MDC's Continuing Education and Professional Development programs enable students and those already in the workforce to improve their vocational skills.
Responding to the community’s growing need for highly skilled professionals, Miami Dade College’s School of Continuing Education & Professional Development is beefing up efforts to keep students in school, help them advance to college courses and ultimately become valuable members of the workforce.
The recently launched five-year College and Career Pathways initiative is a partnership between the College and Miami-Dade County Public Schools. The program includes a strategic alliance with the Center for Adult Experiential Learning in Chicago, a nonprofit organization that works with schools and businesses to help people get the education and training they need.
Creating a New Mind-Set
“The goal is to reshape the mentality of our adult education students and provide them with the necessary tools so they are better prepared to enter post-secondary programs as well as the workforce,” said Sherry Joseph-Dutton, MDC’s Adult Education Director. The idea is to not only improve retention rates in adult education but also facilitate student transition to college and career opportunities.
The program, which is in the developmental phase, also involves “a lot more engagement on the part of the business community,” Joseph-Dutton said.
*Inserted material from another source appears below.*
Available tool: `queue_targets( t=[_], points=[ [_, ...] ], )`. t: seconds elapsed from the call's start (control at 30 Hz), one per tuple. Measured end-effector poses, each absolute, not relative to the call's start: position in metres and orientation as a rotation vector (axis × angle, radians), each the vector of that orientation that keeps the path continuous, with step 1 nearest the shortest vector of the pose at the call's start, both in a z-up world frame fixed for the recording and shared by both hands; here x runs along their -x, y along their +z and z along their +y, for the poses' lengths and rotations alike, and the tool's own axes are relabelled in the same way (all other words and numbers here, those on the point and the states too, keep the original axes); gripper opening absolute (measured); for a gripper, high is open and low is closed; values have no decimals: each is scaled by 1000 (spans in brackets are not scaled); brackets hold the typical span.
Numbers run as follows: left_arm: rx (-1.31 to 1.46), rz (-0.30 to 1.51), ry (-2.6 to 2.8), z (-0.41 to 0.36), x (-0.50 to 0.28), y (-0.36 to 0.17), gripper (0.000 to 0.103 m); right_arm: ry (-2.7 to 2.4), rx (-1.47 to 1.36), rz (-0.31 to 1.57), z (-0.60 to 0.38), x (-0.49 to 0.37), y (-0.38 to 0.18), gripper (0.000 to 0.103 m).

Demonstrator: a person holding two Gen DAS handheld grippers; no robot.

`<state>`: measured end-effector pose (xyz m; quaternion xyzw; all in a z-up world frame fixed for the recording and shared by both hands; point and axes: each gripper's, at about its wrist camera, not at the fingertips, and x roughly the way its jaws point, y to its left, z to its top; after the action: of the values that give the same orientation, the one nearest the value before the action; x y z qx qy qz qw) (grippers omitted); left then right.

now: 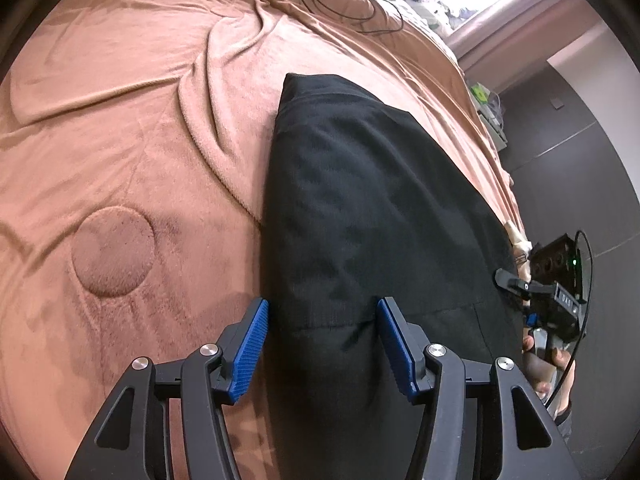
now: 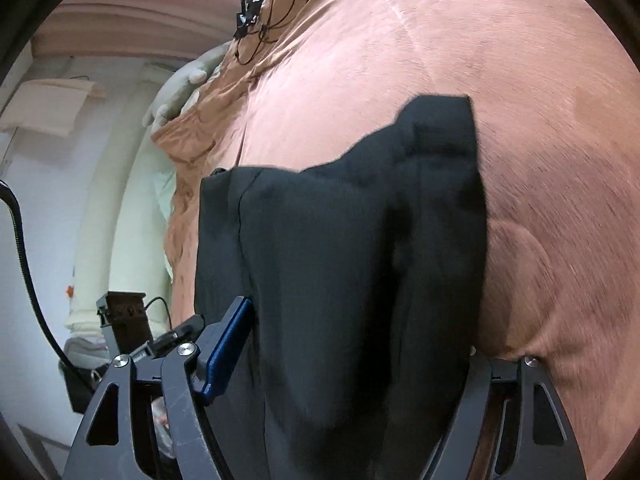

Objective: Fold large clothes
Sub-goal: 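Grasp the folded shirt with both grippers and lift it off the duvet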

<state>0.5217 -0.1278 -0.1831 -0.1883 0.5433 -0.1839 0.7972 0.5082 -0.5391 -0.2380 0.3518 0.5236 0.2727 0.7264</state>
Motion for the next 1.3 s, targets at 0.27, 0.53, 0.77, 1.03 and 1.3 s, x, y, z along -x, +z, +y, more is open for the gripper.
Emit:
queue_targets(
  t=[0.27, 0.53, 0.77, 1.03, 1.3],
  points=[
    [400, 1171, -366, -132, -537, -188, 60, 582, -799, 1175, -536, -523, -244, 36],
    [388, 1146, -314, -134, -540, -182, 49, 524, -724, 1118, -529, -510, -218, 19],
    [376, 1086, -329, -130, -519, -150, 29, 494, -594, 1045, -514, -490, -170, 15],
    [365, 967, -363, -129, -477, -102, 22, 473, -535, 927, -513, -443, -116, 13],
    [371, 867, -396, -125, -430, -55, 20, 462, -463, 784, -505, -372, -63, 13]
  ],
)
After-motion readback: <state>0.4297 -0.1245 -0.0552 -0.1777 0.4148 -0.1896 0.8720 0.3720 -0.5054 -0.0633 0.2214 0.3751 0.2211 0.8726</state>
This will ensure that students are well-trained and prepared to fulfill the workforce needs of employers.
Drastically Cutting Unemployment
The jobless rate for those with less than a high school education is a discouraging 14.6 percent, Joseph-Dutton said, citing U.S. Department of Labor statistics. But there is hope. “If we can introduce that person to some type of post-secondary education, that unemployment rate will be cut almost in half,” she said.
Miami Dade College and the school district serve 25 percent of the adult education students in the state. More than 200,000 Miami-Dade County adults age 25 and older have less than a ninth grade education, and 52 percent of all adults lack basic skills in English.
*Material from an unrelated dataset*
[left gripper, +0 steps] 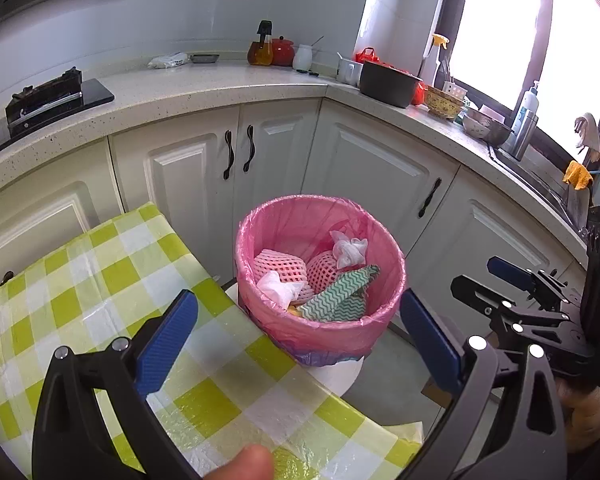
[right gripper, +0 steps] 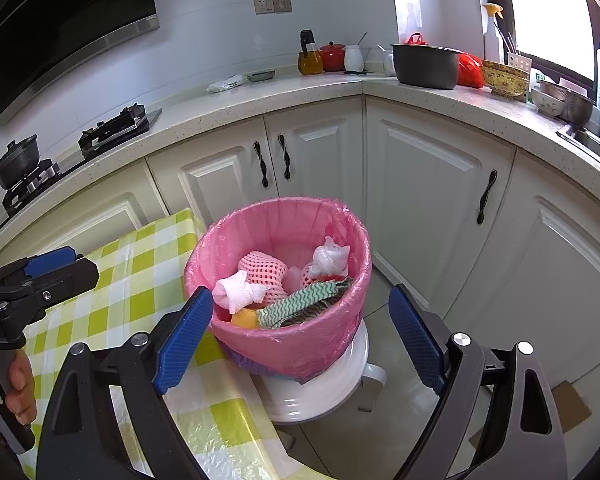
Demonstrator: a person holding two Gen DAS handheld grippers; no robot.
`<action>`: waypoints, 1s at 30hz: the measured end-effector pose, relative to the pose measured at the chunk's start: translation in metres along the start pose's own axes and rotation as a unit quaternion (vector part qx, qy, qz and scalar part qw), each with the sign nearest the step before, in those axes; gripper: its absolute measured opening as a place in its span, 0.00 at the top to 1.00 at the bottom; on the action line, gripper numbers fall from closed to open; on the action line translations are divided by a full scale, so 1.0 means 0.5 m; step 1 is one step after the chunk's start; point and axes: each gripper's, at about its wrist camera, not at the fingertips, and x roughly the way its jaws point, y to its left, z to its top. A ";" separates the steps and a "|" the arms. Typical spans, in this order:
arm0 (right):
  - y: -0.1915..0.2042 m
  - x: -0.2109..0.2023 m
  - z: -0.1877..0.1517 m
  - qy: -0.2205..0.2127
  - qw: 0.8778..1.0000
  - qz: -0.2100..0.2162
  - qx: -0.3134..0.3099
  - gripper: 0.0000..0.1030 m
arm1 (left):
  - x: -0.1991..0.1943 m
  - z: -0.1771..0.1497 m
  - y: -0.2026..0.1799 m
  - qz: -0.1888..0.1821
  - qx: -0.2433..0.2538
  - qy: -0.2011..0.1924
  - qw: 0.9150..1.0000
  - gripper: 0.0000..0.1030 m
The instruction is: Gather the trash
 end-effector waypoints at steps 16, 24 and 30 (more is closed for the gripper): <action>0.000 -0.001 -0.001 0.001 1.000 0.002 0.000 0.18 | 0.003 -0.003 -0.006 0.001 0.002 0.002 1.000 0.05; 0.001 -0.001 -0.002 0.001 1.000 0.005 -0.001 0.18 | 0.004 -0.005 -0.008 0.000 0.003 0.002 1.000 0.05; -0.002 -0.002 -0.002 0.002 1.000 0.005 0.000 0.18 | 0.003 -0.005 -0.010 -0.001 0.003 0.002 1.000 0.05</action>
Quick Start to Major Improvements
Program participants already have completed what Joseph-Dutton described as a “very robust” 12-hour orientation. As they move through career modules, they are developing important skills, learning, for example, how to write a résumé, open a bank account and fill out a health form. They also are gaining insight into digital, civics and global literacies.
Funding for the initiative came from an $861,620 grant from the Florida Department of Education, with the College receiving $263,228 and the rest going to schools throughout the county. The funds are being used for professional and curriculum development as well as production of useful tools such as a shared data platform to facilitate testing, advisement and course enrollment.